Elle pointe du doigt deux compagnies minières angolaises, dénommées “Compagnie Lola” et “Compagnie Tungila”, qui exploitent le diamant à grande échelle sur les ruisseaux Lola et Tungila. Les sites se situent près du village de Kahungula, à environ 12 km de Kizamba, en diagonale de la mission Musuku, côté territoire de Luremo, district du Kwango angolais.
Selon la société civile, les activités de prospection par drone de ces compagnies seraient “très prometteuses” et pourraient déborder sur le territoire congolais.
Elle invoque l’article 63 de la Constitution, qui fait de la défense de l’intégrité territoriale un devoir pour tout Congolais.

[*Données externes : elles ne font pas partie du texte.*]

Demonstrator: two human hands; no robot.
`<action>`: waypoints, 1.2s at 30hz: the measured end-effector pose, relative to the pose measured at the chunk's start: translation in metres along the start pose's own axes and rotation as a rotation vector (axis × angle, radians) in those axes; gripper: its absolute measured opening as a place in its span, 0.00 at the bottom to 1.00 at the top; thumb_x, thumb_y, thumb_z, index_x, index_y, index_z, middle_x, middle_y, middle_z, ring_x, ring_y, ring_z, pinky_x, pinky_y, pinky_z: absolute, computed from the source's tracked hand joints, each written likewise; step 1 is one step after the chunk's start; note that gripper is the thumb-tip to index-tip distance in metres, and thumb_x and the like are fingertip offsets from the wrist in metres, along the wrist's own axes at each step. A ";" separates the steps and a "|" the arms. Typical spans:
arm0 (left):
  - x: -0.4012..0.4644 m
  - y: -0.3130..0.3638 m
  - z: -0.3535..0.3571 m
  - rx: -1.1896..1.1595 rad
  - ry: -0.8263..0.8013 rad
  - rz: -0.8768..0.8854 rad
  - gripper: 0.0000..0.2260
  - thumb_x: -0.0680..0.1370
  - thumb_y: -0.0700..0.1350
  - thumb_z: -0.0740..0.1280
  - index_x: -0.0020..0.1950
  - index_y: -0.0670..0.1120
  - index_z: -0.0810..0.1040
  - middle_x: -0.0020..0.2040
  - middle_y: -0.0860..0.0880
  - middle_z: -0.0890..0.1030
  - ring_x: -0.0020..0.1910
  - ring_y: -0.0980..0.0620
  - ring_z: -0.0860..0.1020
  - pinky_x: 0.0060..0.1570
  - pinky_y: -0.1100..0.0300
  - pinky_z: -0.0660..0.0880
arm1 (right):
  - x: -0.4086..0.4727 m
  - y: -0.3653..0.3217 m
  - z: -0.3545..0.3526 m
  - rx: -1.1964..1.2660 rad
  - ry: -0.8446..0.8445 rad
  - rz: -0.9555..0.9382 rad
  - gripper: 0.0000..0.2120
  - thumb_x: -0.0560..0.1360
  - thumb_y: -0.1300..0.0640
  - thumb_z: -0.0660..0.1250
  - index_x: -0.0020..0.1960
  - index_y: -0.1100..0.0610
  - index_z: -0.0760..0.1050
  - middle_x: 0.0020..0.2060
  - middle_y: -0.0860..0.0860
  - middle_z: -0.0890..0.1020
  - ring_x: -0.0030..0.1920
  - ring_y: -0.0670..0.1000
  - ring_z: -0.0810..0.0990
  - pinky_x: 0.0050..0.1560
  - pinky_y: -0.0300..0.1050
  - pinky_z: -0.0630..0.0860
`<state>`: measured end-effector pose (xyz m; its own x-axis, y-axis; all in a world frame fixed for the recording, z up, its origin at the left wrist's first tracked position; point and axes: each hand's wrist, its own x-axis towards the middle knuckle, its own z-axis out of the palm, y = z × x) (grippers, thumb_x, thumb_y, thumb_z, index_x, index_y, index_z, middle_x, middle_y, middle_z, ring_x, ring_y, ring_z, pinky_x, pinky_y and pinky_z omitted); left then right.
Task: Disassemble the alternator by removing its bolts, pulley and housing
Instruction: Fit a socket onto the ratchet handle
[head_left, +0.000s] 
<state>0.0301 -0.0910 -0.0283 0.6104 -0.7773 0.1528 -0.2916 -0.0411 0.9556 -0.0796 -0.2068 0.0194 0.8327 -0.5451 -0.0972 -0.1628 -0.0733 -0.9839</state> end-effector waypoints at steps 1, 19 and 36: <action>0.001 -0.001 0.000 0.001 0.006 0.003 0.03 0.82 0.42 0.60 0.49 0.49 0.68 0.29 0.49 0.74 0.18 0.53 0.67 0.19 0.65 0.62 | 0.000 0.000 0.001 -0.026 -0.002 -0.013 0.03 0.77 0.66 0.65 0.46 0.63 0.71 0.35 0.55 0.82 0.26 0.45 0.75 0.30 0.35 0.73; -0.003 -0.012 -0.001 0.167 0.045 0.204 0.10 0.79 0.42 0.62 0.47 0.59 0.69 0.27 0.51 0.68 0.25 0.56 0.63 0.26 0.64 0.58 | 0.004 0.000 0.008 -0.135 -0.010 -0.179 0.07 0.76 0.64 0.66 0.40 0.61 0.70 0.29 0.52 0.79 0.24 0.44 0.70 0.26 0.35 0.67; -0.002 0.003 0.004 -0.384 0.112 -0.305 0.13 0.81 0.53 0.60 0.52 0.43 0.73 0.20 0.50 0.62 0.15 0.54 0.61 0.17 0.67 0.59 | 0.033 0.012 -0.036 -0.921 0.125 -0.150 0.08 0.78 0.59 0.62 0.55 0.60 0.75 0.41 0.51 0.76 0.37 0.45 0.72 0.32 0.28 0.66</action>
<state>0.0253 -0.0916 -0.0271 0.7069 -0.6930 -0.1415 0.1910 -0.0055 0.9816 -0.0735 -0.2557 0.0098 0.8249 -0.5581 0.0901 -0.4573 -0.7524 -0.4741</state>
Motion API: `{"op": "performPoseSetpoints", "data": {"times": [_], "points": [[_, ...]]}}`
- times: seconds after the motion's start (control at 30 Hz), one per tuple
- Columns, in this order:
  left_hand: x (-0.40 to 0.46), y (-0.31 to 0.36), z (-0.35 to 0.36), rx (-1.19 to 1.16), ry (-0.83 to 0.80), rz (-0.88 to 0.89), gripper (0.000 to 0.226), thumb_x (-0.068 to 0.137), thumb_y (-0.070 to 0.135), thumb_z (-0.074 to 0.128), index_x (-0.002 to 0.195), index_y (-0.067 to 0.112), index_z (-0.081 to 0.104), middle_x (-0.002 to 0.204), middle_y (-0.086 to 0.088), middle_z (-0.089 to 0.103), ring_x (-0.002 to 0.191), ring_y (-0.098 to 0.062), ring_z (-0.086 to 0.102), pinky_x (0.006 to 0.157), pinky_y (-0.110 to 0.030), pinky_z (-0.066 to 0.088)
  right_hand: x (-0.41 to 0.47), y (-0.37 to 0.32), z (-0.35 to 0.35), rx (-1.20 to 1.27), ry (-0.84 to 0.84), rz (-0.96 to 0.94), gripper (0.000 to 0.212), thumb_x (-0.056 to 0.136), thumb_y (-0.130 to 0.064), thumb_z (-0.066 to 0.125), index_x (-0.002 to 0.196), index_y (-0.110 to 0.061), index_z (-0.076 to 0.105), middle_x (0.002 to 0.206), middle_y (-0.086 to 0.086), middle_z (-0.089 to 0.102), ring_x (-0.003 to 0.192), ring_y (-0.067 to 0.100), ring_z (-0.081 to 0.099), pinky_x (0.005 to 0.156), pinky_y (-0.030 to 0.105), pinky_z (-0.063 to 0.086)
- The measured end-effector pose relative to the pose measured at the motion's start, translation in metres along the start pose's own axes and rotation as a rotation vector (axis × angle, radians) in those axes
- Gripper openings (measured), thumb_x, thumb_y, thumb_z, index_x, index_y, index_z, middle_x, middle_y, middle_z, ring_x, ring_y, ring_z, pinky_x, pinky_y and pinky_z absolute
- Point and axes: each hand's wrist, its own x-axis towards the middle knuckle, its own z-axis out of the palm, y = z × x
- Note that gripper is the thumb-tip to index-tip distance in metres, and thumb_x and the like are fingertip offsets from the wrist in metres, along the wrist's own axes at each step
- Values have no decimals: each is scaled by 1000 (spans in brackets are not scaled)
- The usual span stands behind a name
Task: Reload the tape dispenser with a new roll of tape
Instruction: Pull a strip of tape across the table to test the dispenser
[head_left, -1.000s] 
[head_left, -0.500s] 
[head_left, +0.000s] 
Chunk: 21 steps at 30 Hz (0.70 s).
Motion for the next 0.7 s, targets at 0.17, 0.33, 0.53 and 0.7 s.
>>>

Elle se réfère aussi au règlement minier, notamment sur la traçabilité et la place de la société civile dans le secteur.
Pour lever toute ambiguïté, la population riveraine appelle le gouvernement provincial du Kwango à mettre en place une commission ad hoc composée d’Experts en délimitation des frontières, pour vérifier si les bornes n’ont pas été déplacées et de Cadastre minier, pour déterminer les superficies et établir une nouvelle cartographie.
« Nous, population riveraine, sommes profanes en la matière. Mais nous pensons qu’au départ, ces exploitations avaient débordé la frontière. Seule une enquête d’experts pourra rétablir la vérité », indique la société civile.
Elle demande une réaction immédiate des autorités et rappelle les cas de Shayibwanda à Kahemba et la situation à l’Est du pays. Elle suggère également que la Monusco assiste au processus en tant que témoin.